The projections offered by the World Health Organization paint an even more terrifying picture. WHO suggests that cancer incidence rates will rise by nearly 60% over the coming two decades to 22 million diagnoses per year. With few actual cures, the CDC's and WHO's statistics and projections are downright scary.
Statistics from a recent study that were reported on by the Associated Press during the summer paint a picture that's seemingly disappointing when it comes to the occurrence of second cancers -- but stick with me and I'll show you how there's good news to be found.

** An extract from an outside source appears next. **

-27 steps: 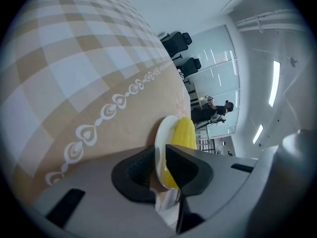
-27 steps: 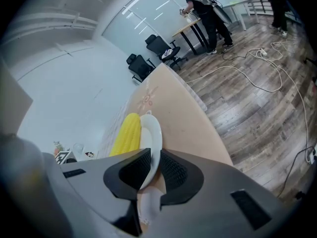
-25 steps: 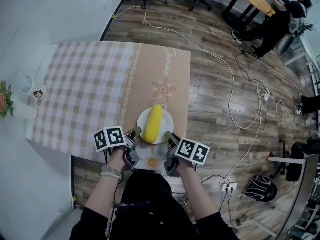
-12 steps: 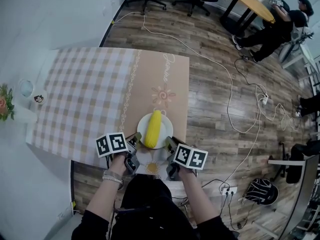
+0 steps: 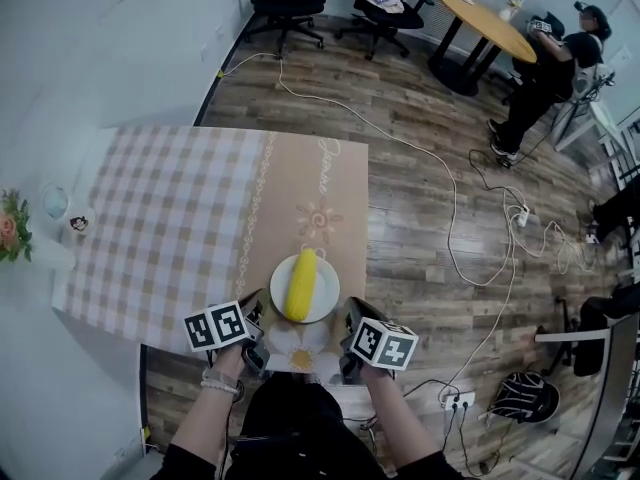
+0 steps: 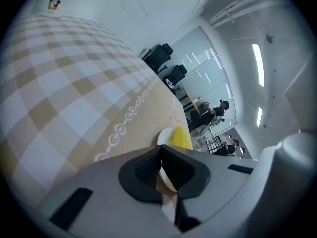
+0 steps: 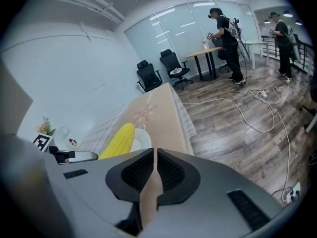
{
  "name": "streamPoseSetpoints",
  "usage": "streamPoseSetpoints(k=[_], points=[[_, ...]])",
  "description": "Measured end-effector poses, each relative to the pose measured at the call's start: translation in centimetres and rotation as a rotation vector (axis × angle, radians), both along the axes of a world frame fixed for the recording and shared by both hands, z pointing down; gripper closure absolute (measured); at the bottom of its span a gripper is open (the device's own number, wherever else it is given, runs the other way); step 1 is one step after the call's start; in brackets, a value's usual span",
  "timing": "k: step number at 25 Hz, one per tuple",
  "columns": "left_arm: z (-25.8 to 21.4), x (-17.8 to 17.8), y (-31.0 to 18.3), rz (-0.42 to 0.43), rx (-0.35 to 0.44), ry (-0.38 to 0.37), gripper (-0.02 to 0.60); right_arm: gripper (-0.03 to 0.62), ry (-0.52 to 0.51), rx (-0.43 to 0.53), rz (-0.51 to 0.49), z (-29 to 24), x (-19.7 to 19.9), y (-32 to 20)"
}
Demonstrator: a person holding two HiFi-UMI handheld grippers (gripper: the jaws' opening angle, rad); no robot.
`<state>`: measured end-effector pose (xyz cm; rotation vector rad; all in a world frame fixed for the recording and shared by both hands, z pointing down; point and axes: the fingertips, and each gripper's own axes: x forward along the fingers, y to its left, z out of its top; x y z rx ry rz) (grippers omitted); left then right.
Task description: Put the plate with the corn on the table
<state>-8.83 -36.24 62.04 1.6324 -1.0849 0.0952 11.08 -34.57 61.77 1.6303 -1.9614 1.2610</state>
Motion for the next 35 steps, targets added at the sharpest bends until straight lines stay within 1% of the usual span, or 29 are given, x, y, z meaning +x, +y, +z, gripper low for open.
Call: streamPoseSetpoints(k=[4, 9, 13, 16, 23, 29, 35], points=[[-2.3, -0.3, 0.1, 0.027, 0.101, -0.067, 0.569, 0.545, 0.026, 0.045, -0.013, -1.3, 0.2, 0.2], [-5.3, 0.6, 1.3, 0.09, 0.196, -0.134, 0.569, 0.548, 0.053, 0.089, -0.049, -3.3, 0.0, 0.8], [-7.7, 1.4, 1.9, 0.153, 0.289, -0.197, 0.569, 0.549, 0.088, 0.134, -0.087, -5.1, -0.3, 0.9], [-9.8, 1.9, 2.3, 0.178, 0.351, -0.226, 0.569, 0.549, 0.114, 0.176, -0.112, -6.8, -0.4, 1.2], [-14.4, 3.0, 3.0, 0.211, 0.501, -0.297, 0.569, 0.551, 0.184, 0.313, -0.183, -11.5, -1.1, 1.2], [-18.4, 3.9, 3.9, 0.248, 0.636, -0.373, 0.569, 0.551, 0.235, 0.443, -0.242, -15.8, -2.1, 1.0], [-22.4, 4.6, 4.2, 0.242, 0.743, -0.403, 0.569, 0.551, 0.279, 0.566, -0.293, -20.1, -2.9, 1.2]])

A catch-22 in second cancer incidence rates
A second cancer is the occurrence of a new type of cancer, or the growth of a similar type of cancer on new tissue. It does not include the regrowth of an original tumor. The study showed that between the 1970s and today, the prevalence of second cancer diagnoses had grown by approximately 300%, whereas initial cancer diagnoses jumped by roughly 70% over the same time span. In total, in the 1970s, second cancer diagnoses occurred in 9% of cancer patients. Today, this had more than doubled to 19% of people that have had an initial cancer diagnosis.
It's not the news we want to hear. We're well aware that cancer diagnoses are on the rise, but the prevalence of second cancer occurrences is an unwelcome surprise. If a patient beats cancer, it can be demoralizing to find out at some point in the future that they have to face a potentially similar battle again.

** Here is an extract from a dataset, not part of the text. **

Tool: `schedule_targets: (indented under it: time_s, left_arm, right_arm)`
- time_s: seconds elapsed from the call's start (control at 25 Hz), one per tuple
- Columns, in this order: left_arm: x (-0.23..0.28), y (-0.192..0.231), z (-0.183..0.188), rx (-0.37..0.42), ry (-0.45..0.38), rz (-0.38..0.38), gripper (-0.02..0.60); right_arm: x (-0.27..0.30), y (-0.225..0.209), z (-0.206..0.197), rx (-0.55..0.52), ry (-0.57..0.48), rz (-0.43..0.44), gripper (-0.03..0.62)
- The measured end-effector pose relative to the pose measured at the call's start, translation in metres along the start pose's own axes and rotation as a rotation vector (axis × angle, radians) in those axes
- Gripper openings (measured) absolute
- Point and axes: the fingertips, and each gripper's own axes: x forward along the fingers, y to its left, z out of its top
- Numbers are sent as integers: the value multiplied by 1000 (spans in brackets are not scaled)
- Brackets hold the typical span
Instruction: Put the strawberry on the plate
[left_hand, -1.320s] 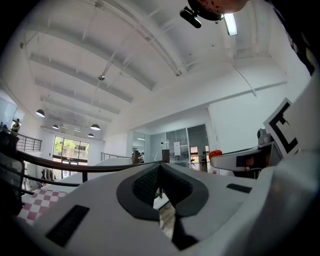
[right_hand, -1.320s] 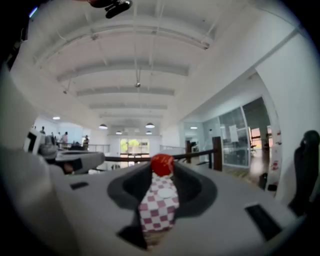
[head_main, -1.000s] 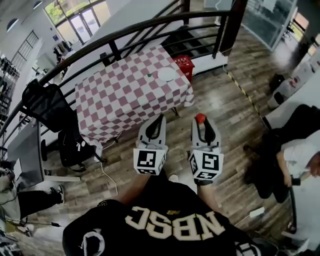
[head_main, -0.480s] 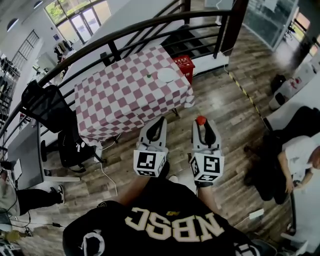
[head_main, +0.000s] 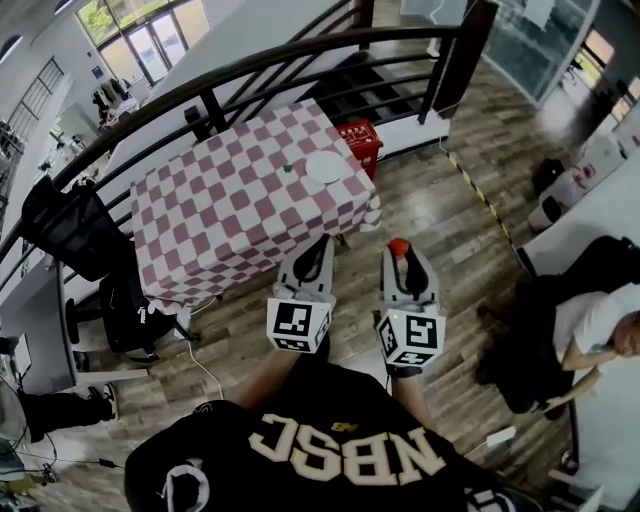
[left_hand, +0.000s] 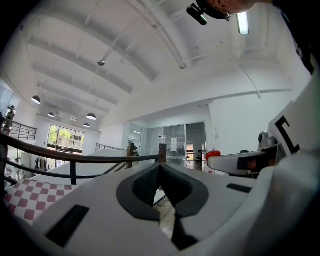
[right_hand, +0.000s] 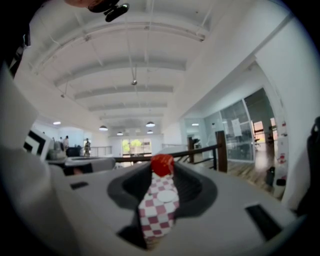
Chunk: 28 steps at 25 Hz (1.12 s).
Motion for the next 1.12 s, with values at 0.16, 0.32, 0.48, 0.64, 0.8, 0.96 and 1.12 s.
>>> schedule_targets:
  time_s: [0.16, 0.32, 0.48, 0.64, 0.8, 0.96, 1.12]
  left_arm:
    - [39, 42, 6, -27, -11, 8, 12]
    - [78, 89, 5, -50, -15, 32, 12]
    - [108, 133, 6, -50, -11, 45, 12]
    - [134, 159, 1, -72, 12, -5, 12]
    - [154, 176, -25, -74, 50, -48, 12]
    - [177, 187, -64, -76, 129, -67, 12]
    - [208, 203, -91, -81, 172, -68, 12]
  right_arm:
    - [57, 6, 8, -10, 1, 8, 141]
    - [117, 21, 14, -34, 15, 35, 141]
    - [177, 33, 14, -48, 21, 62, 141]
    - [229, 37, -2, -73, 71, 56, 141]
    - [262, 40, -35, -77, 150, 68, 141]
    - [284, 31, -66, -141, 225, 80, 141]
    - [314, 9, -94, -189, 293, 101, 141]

Still, there is actually good news hidden in this data. Because old age is one of the biggest across-the-board risk factors for cancer, a rising incidence rate of second cancers suggests that first cancers are being treated more effectively -- and people are living longer than ever. It's a testament to the drug developers that are working hard to unlock the secrets to fight cancer, and to diagnostic developers and physicians for ensuring patients receive the best treatment plans available.
The "2015 Facts and Figures" report from the American Cancer Society seems to be in agreement that improved physician and patient education, as well as more effective medicine, have improved five-year survival rates for a lot of cancer types. For instance, breast and prostate cancer, the two most commonly diagnosed cancer types, have moved from a five-year survival rate of 75% and 68%, respectively, in the 1975-1977 period to 91% and greater than 99%, respectively, between 2004 and 2010. Other cancer types demonstrated strong five-year survival improvement as well, including non-Hodgkin lymphoma, kidney cancer, and leukemia.
Cancer drug innovation spurs patient survival
What's behind the improvement in cancer therapy effectiveness? Look no further than drug developers of all sizes attacking cancer from new and unique angles.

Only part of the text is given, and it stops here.